Em final de ano litúrgico, no meio de uma avassaladora pandemia, que nos coloca perante imensas potencialidades e contundentes limitações, parece haver alguém a desejar mais uma frente de combate entre o poder político e o poder religioso. Nada mais espúrio e inútil. O bom senso, nomeadamente entre as nossas autoridades religiosas, dá-nos confiança: o importante é ultrapassar a pandemia e dar prioridade a tudo o que for necessário para defender a vida.
Os sinais que nos podem animar
Já temos algumas das habituais decorações natalícias, umas precoces, outras sem jeito. Prefiro referir-me ao sinal que o tempo litúrgico nos deixa, com o Domingo da Solenidade de Jesus Cristo Rei do Universo, e a celebração do Dia Mundial dos Pobres, no Domingo anterior, celebração essa que aponta para o núcleo da realeza de Cristo, tão popularmente apresentada no hino “Cristo vence, Cristo reina, Cristo impera”, embora por vezes escorregando impercetivelmente para uma visão terrena de poder perante outros poderes. O Papa Francisco afirmou que os “pobres estão no centro do Evangelho” e que “o Evangelho não se entende sem os pobres.” Por, isso o Dia do Pobre encaminha-nos para o Dia de Cristo Rei.
As palavras de Paulo aos Coríntios e especialmente o “esvaziamento” na Carta aos Filipenses, dão-nos a chave para o entendimento entre a pobreza e a realeza. Ele, sendo rico, aniquilou-se a si mesmo, fez-se pecado, a pior pobreza; por isso Deus O elevou acima de tudo, para que todos os joelhos se dobrem diante d’Ele, tornando-se servos dos outros, portadores de vida mais abundante, não de uma forma passiva, resignada ou “mumificada”, mas diligente como o servo que recebeu o talento e o fez render.
Uma vida vale porque serve a vida
A identificação com Cristo pobre ultrapassa qualquer análise material e nos leva a olhar para o pobre não como destinatário da esmola, mas a tomar uma atitude criativa que o ajuda a sair da pobreza. Como seria diferente se esta humanidade, que consegue viajar pelo espaço, fosse capaz de alterar a situação de fome de tão grande parte dos seus filhos; se as injustiças gritantes que lançam multidões na miséria fossem superadas; se o desrespeito pela dignidade de outros seres humanos, como algumas minorias étnicas, se tornasse inaceitável; se a total desproteção de populações inteiras perante o fanatismo e o terrorismo, como em Cabo Delgado, não parecesse um fatalismo; se o elevado nível de bem-estar de uns países perante a miséria escandalosa de tantos outros começasse a fazer parte do passado. O pobre identificado com Cristo vai identificando o seu rosto nos rostos sofridos dos irmãos e criando uma nova fraternidade, deixando claro que só o bem tem valor e permanece. Por isso Francisco afirmou: “quem não vive para servir, não serve para viver.” Ou como refere no n.º 36 da Fratelli Tutti: o “salve-se quem puder”, conduz a “todos contra todos” e isso é pior do que a pandemia.
Não a mentes “mumificadas”
O projeto da Economia de Francisco, iniciado com a sua carta aos jovens em maio de 2019, teve neste dia 20 de Novembro o grande encontro, em Assis. Procura abrir uma brecha numa dimensão que até ao momento parece inexpugnável perante a ditadura das leis do mercado, provocando a criação de riqueza, mas não desenvolvimento, nem justiça, nem fraternidade. O encontro quer afirmar que vale a apena procurar outras explicações e outras práticas, que ultrapassem as de uma “economia que mata”. O Prémio Nobel da Paz de 2006, Mohammad Yunus, dirigindo-se aos jovens de mais de 130 países afirmou que as finanças seguiram numa direção errada, tornando-se um instrumento para a concentração de riqueza.
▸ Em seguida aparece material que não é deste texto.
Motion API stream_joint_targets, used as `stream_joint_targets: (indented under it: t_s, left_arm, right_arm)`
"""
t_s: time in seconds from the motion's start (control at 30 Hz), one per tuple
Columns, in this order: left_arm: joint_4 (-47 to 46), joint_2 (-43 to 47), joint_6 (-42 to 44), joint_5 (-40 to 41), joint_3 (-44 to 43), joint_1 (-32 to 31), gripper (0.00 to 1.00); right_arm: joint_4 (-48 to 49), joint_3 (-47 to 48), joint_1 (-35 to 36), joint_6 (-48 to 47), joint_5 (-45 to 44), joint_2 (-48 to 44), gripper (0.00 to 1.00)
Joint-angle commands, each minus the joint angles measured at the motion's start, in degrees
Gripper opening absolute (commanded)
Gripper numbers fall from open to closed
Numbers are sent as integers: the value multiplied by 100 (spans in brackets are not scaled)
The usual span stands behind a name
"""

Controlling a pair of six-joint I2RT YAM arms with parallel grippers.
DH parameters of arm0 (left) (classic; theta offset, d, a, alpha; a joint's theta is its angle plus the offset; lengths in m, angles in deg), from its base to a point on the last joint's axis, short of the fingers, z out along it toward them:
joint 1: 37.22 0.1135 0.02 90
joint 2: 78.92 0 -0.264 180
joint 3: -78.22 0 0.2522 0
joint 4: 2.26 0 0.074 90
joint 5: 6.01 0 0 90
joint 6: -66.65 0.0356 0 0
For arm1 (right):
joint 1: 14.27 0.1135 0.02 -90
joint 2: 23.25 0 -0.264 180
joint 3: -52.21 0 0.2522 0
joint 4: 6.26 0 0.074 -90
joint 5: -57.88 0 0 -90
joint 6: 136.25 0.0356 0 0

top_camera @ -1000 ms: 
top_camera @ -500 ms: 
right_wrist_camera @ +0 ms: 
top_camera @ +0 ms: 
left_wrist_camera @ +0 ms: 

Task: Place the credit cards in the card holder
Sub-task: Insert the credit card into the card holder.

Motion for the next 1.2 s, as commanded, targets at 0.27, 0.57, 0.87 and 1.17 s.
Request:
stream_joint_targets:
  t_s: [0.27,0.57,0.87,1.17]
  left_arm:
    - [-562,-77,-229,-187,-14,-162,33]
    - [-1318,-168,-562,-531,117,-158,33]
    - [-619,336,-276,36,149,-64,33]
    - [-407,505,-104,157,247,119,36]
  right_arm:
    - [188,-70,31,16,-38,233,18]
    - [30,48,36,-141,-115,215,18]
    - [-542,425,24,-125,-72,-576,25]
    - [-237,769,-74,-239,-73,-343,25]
Recordou ainda que, nem mesmo perante a pandemia, foi possível levar os poderosos a concentrarem-se mais na salvação da vida de todos, em vez de se fecharem em interesses particulares. O Papa acredita que é possível arriscar novos caminhos, como acredita também essa multidão de empresários e estudantes de economia com menos de 35 anos – a Geração sub-35 – chamada a construir um novo sistema económico e financeiro. Por isso, a solenidade da Realeza de Cristo nos introduz num Advento de esperança por um amanhã mais feliz porque transformado pelo fermento do Reino.